Friday, February 10, 2012

Remembering joy

I'm doing okay. I'm functioning pretty well, meeting deadlines, feeding myself well, taking care of the cats and the garden. Several times each day, tears come suddenly; sometimes they stick around for a while. I laugh, too, though, and smile. Occasionally, I even spontaneously say, "I have a great life."

But I have a constant heaviness, a weariness that comes from more than sleep deficiencies. There's a wrong that I am powerless to right; I feel defeated and punished. And I'm still, subconsciously, trying to keep Sandy alive. Multiple times in the last week, I've felt my brain crack as the reality of her absence hits me again. Here/ not here. How is that possible?
I love this photo. I think I was aiming for Sandy,
but Roo stuck her head in the camera's path.

Conscious this afternoon of the weight, I was trying to remember the last time I felt no despair or fear. It was late last April, an evening that Sandy and I biked down the road to our neighborhood Thai restaurant. We'd enjoyed our meal and our conversation, and we were laughing about the rain, which was just beginning. As we unlocked our bikes, Sandy said, "Oh, I forgot to tell you. Dr. Reddy emailed me that my MRI was clean."

Clean in a scan means no tumors, no cancer. The MRI was of Sandy's brain, which was the area I was most concerned about.
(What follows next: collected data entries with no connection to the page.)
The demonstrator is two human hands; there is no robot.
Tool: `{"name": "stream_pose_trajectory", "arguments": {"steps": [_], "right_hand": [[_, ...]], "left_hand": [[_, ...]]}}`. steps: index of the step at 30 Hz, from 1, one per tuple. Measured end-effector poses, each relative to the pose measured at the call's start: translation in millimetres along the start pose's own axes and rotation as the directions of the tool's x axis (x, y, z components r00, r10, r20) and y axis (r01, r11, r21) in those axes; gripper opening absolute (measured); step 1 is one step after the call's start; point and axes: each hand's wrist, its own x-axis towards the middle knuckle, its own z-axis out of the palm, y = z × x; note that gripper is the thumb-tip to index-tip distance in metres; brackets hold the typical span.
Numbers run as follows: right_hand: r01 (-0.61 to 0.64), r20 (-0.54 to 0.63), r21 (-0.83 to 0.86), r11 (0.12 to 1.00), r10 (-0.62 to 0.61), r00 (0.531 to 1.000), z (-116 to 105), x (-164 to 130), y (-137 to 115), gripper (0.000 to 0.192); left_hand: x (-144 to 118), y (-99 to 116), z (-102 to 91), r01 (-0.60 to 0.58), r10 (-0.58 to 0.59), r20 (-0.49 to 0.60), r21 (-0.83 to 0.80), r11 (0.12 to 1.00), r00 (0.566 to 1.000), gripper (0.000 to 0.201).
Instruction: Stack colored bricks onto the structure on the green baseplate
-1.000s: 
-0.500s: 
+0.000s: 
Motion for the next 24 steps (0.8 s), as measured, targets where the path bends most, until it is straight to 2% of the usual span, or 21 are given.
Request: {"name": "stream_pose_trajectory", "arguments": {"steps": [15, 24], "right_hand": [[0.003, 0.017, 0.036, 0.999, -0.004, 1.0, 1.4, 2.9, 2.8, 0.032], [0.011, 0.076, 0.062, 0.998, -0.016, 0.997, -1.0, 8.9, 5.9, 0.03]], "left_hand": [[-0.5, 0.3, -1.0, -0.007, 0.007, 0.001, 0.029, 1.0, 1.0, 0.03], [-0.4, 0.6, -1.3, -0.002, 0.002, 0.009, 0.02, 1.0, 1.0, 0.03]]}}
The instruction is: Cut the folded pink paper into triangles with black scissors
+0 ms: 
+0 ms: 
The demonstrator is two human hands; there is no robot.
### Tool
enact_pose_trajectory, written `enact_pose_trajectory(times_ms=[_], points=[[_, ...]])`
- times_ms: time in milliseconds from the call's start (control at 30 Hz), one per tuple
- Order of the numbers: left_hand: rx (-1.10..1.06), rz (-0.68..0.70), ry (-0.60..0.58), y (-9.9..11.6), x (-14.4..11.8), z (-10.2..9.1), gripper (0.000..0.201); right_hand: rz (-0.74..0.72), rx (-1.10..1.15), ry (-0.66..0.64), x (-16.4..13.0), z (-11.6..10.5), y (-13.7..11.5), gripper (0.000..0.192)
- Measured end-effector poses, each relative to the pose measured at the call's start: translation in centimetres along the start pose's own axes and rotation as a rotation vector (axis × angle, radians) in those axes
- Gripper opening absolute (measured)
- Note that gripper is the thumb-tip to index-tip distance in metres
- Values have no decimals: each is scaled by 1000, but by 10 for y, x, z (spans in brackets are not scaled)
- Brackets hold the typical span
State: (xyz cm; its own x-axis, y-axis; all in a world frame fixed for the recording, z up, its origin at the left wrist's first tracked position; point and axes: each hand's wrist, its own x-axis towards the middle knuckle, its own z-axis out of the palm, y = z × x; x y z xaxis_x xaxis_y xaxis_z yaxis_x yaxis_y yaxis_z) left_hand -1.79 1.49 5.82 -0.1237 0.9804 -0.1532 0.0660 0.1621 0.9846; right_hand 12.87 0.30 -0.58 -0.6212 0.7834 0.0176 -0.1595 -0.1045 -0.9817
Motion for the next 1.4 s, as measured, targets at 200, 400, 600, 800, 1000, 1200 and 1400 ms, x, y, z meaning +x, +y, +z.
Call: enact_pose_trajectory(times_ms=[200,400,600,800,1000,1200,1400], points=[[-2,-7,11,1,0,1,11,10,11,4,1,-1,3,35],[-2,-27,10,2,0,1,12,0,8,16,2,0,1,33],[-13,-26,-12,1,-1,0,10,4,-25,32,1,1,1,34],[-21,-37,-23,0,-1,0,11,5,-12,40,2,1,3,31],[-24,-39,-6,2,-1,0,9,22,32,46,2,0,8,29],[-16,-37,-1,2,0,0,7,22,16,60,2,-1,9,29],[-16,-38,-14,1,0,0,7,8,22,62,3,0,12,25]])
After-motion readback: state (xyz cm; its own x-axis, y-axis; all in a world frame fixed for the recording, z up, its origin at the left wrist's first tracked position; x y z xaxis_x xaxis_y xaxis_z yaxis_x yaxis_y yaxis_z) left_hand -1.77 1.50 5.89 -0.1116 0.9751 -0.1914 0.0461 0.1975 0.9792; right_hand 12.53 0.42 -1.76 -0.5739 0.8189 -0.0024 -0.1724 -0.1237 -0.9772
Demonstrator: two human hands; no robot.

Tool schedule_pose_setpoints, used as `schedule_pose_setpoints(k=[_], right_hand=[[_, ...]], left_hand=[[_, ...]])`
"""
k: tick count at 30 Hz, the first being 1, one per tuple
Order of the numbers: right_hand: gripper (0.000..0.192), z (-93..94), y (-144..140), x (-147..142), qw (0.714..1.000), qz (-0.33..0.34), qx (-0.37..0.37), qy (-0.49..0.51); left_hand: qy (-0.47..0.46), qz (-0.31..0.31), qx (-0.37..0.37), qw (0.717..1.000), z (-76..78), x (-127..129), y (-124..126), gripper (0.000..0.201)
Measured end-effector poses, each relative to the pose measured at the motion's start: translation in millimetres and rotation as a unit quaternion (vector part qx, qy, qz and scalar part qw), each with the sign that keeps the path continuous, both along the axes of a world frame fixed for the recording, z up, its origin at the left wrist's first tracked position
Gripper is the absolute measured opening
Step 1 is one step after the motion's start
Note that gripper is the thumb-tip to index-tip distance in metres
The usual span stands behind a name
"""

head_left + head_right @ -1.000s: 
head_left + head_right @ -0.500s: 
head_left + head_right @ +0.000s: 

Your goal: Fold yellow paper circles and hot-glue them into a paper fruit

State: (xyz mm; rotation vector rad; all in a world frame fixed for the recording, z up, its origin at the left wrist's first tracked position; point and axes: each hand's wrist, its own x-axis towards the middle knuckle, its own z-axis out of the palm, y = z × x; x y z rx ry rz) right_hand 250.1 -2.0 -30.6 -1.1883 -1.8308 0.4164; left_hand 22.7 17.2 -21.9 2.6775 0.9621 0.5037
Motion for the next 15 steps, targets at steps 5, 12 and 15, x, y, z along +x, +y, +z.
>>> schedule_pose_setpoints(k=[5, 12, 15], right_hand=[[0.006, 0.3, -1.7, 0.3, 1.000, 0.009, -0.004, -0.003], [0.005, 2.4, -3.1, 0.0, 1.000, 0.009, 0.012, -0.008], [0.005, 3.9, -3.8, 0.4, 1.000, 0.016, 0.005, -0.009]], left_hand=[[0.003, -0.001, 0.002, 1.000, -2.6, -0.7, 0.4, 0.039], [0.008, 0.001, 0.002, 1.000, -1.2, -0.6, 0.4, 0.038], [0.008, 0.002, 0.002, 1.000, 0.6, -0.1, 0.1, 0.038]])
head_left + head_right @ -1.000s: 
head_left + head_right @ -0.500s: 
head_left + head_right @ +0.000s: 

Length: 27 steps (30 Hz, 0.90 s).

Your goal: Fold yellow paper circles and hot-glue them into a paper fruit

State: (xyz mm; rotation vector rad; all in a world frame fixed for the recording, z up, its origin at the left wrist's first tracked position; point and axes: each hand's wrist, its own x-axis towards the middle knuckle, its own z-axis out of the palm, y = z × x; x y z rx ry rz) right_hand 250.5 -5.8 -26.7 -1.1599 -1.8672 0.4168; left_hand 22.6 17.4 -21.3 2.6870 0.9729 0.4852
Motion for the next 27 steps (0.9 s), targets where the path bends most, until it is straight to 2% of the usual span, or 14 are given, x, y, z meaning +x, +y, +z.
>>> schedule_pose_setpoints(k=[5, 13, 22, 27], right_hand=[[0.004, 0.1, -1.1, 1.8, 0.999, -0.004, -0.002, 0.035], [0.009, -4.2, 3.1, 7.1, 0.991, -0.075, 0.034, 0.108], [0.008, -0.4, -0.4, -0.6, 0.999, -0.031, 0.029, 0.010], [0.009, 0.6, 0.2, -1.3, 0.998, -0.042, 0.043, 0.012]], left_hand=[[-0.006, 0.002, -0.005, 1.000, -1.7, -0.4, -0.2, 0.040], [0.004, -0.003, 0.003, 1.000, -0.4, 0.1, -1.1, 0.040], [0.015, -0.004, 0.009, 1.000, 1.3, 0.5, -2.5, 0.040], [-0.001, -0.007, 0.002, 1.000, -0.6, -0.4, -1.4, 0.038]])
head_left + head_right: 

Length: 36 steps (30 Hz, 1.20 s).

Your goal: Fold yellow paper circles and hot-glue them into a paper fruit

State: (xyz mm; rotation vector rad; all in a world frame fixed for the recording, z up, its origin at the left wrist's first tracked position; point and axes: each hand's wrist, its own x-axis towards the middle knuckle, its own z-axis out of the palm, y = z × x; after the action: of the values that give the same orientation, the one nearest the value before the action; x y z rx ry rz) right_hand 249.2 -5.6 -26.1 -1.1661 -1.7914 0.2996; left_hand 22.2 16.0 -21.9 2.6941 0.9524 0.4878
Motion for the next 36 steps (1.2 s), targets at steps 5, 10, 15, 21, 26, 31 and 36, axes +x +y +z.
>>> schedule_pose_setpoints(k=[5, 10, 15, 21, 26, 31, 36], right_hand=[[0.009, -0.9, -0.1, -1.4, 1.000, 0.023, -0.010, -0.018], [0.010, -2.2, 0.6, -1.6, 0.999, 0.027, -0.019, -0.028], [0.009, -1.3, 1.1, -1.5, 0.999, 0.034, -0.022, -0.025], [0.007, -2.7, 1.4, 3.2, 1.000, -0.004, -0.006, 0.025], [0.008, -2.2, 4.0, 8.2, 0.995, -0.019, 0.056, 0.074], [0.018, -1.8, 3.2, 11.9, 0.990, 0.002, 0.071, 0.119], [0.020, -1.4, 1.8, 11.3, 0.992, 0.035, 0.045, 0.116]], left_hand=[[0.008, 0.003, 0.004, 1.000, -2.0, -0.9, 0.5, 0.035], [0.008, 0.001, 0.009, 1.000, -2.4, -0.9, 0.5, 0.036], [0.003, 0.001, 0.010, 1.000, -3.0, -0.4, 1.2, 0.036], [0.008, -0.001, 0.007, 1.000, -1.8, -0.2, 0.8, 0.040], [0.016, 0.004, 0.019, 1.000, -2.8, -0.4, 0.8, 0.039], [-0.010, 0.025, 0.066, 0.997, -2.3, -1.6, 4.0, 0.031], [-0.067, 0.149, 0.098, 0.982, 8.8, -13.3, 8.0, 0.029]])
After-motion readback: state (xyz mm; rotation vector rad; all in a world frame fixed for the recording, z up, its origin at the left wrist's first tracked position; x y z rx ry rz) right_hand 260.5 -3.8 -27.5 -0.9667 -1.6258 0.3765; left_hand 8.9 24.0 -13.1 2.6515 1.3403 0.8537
I was ecstatic. "Clean?" I asked her. "Yeah," she said, "Isn't that great?" We laughed and talked about it on the short ride home. I remember the feeling in my chest a weightlessness, an absence of fear, replaced by joy and gratitude. I told her again how much I loved her brain, and how it should make pretty pictures.

Somewhere along the way home, Sandy admitted she wasn't sure Dr. Reddy had used the word clean. The weight started to return. We looked at the email when we got home. The word she used was stable. Good news, but not the exciting development I thought it was.

And a few weeks later, we learned that stable wasn't even accurate, as the scan showed a new lesion that had been noted further down in the report; Dr. Reddy hadn't seen it when she sent the initial email. As I feared, it was Sandy's brain that was most at risk; the cancer spread there rapidly and through her central nervous system. There would be no more moments of true relief for me. But even though that brief respite turned out to be a false relief, I remember that 15-minute misunderstanding fondly. Sometimes, when I'm in a relatively good space, I can remember that feeling and I can almost imagine having it again.